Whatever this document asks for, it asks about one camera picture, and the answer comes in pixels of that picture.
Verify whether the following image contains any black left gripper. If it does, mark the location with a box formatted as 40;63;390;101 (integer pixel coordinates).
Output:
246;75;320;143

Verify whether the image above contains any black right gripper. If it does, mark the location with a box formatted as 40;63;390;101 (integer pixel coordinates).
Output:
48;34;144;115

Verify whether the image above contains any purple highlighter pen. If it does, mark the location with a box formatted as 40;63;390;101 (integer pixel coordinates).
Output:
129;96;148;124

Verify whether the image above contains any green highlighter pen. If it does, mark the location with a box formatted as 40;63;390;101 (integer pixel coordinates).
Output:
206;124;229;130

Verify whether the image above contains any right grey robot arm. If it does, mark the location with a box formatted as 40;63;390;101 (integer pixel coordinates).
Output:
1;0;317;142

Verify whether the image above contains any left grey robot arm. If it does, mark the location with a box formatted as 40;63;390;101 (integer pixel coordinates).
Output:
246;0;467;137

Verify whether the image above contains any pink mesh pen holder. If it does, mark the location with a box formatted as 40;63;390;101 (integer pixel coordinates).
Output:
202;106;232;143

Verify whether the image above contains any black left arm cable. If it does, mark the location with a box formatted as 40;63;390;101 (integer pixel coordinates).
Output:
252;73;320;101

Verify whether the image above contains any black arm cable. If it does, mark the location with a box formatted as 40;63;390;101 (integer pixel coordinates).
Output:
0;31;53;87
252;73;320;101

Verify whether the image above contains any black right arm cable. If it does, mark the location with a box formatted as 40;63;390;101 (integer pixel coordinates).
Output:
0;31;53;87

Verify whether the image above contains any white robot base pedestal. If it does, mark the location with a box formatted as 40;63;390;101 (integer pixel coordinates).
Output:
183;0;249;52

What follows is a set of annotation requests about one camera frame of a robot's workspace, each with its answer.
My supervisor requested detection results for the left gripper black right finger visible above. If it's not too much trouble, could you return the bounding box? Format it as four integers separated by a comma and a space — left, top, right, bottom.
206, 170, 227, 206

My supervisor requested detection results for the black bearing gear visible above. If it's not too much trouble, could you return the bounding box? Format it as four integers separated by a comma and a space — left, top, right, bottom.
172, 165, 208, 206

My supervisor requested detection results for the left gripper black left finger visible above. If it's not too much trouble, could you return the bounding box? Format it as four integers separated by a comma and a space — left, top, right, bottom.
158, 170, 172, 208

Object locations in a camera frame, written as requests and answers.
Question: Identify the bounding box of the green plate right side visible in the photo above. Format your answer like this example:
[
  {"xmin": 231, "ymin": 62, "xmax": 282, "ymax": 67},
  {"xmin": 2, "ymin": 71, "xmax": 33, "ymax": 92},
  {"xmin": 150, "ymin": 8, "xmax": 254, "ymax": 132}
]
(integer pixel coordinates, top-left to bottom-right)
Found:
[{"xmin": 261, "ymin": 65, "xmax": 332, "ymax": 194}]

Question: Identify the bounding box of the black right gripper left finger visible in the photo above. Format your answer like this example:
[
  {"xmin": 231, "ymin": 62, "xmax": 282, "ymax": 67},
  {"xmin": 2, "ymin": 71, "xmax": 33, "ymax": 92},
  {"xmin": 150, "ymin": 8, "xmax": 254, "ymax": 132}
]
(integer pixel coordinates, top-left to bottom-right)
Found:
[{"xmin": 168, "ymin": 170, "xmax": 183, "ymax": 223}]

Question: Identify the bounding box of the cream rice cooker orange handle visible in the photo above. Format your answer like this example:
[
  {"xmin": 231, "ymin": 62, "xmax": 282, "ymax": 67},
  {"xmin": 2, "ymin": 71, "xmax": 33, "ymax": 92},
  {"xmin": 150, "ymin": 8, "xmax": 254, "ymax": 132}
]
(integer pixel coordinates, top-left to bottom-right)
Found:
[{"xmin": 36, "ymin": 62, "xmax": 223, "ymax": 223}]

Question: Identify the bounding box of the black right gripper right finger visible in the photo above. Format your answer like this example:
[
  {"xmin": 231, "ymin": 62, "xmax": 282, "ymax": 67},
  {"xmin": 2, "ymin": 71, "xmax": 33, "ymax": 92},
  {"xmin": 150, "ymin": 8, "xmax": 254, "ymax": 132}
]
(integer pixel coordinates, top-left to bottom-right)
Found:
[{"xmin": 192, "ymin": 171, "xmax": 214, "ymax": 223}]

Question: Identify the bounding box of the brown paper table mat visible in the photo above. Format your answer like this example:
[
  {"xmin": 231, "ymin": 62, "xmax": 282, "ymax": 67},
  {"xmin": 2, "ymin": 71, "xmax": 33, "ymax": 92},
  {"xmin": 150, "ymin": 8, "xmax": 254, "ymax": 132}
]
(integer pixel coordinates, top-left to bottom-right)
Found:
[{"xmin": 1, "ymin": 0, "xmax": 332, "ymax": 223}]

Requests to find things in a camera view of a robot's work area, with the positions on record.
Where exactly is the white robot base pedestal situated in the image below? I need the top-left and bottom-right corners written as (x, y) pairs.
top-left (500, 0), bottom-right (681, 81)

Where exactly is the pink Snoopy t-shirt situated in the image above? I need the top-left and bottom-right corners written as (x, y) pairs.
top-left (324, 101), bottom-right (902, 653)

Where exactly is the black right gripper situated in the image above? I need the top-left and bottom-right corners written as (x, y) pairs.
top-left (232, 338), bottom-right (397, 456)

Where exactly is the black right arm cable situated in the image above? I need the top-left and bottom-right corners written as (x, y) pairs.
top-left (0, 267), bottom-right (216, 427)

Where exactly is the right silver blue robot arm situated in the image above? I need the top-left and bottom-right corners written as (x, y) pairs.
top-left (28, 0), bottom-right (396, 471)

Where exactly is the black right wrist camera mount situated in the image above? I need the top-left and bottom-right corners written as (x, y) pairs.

________________________________________

What is needed. Search the entries for "grey" and copy each matching line.

Solution to the problem.
Verify whether the image above contains any right grey robot arm. If it does, mark the location with a box formatted as 40;63;390;101 (integer pixel coordinates).
Verify whether the image above contains any left grey robot arm. If it does, mark the location with a box formatted as 40;63;390;101 (integer pixel coordinates).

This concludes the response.